§ About this task: Repeat nothing but the lines below running from the one containing "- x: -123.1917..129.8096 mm" to the one containing "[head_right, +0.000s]". Keep both end lines.
►
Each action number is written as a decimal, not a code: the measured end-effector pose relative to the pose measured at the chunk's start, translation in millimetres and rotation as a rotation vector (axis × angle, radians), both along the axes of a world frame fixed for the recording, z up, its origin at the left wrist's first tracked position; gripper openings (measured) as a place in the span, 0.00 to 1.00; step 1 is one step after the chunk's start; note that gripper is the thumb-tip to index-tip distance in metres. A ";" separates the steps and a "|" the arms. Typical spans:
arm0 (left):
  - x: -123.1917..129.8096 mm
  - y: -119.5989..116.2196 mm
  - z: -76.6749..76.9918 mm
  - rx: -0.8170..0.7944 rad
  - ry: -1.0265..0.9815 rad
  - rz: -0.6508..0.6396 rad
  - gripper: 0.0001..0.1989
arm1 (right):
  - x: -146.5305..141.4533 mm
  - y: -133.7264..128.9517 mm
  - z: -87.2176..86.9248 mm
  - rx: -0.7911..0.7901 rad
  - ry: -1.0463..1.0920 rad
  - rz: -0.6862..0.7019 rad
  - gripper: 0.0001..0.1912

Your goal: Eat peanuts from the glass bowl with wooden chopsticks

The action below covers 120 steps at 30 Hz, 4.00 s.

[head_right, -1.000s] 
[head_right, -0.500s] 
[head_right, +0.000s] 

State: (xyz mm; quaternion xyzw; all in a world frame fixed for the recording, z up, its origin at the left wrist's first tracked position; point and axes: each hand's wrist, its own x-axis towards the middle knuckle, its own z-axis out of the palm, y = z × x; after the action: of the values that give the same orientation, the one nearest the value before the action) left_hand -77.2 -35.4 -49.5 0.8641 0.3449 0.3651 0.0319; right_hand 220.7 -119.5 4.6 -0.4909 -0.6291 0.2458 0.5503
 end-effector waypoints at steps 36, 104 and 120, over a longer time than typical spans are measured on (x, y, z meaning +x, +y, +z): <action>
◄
§ Answer space:
  - x: -123.1917..129.8096 mm
  - y: -119.5989..116.2196 mm
  - z: -76.6749..76.9918 mm
  - rx: -0.8170..0.7944 rad
  - ry: -1.0265..0.9815 rad
  - rz: -0.6508..0.6396 rad
  - gripper: 0.0001..0.1989
arm1 (right):
  - x: -146.5305..141.4533 mm
  - y: -133.7264..128.9517 mm
  - z: -87.2176..86.9248 mm
  - rx: -0.7911..0.7901 rad
  - ry: -1.0463..1.0920 rad
  - rz: -0.6862..0.7019 rad
  - gripper: 0.0001..0.1912

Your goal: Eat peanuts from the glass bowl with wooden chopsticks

The action below covers 120 steps at 30 Hz, 4.00 s.

[head_right, -1.000s] 
[head_right, -0.500s] 
[head_right, +0.000s] 

The exercise has been answered in full.